Work task: Search the data below for the string "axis" and copy all lines where it shows up.

Dataset section:
++++++
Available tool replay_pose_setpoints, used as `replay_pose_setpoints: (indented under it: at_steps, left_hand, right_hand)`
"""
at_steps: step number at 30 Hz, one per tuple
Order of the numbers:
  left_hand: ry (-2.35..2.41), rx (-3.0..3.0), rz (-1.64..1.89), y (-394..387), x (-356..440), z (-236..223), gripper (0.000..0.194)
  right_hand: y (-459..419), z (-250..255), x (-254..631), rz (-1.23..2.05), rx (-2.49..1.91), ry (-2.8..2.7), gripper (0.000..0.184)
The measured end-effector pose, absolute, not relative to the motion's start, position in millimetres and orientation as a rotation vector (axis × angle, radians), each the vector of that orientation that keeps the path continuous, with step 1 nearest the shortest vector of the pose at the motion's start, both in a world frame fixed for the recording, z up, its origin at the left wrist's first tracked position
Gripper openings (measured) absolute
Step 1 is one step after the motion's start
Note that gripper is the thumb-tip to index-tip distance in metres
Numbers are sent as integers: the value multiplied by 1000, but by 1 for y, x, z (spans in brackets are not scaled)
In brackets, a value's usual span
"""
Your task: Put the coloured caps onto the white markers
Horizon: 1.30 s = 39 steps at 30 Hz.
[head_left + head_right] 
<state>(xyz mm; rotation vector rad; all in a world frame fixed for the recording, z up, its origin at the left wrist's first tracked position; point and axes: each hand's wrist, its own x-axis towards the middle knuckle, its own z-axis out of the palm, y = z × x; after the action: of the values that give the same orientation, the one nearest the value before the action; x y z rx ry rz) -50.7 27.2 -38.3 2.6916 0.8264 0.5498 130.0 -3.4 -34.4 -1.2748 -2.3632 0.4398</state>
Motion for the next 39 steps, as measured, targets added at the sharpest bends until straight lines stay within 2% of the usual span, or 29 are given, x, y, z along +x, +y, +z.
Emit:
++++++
Answer area:
The measured end-effector pose, absolute, not relative to the motion's start, position in millimetres and orientation as a rotation vector (axis × angle, radians), each the vector of that orientation that keeps the path continuous, with step 1 nearest the shortest vector of the pose at the motion's start, both in a world frame fixed for the recording, z up, its origin at the left wrist's first tracked position
<state>(xyz mm; rotation vector rad; all in a world frame fixed for the recording, z up, its origin at the left wrist's first tracked position; point and axes: each hand's wrist, its own x-axis towards the middle knuckle, its own z-axis out of the palm, y = z × x; after the action: of the values that give the same orientation, the one nearest the value before the action; x y z rx ry rz) -50.7 27.2 -38.3 2.6916 0.8264 0.5498 130.0 -3.4 -34.4 -1.2748 -2.3632 0.4398</state>

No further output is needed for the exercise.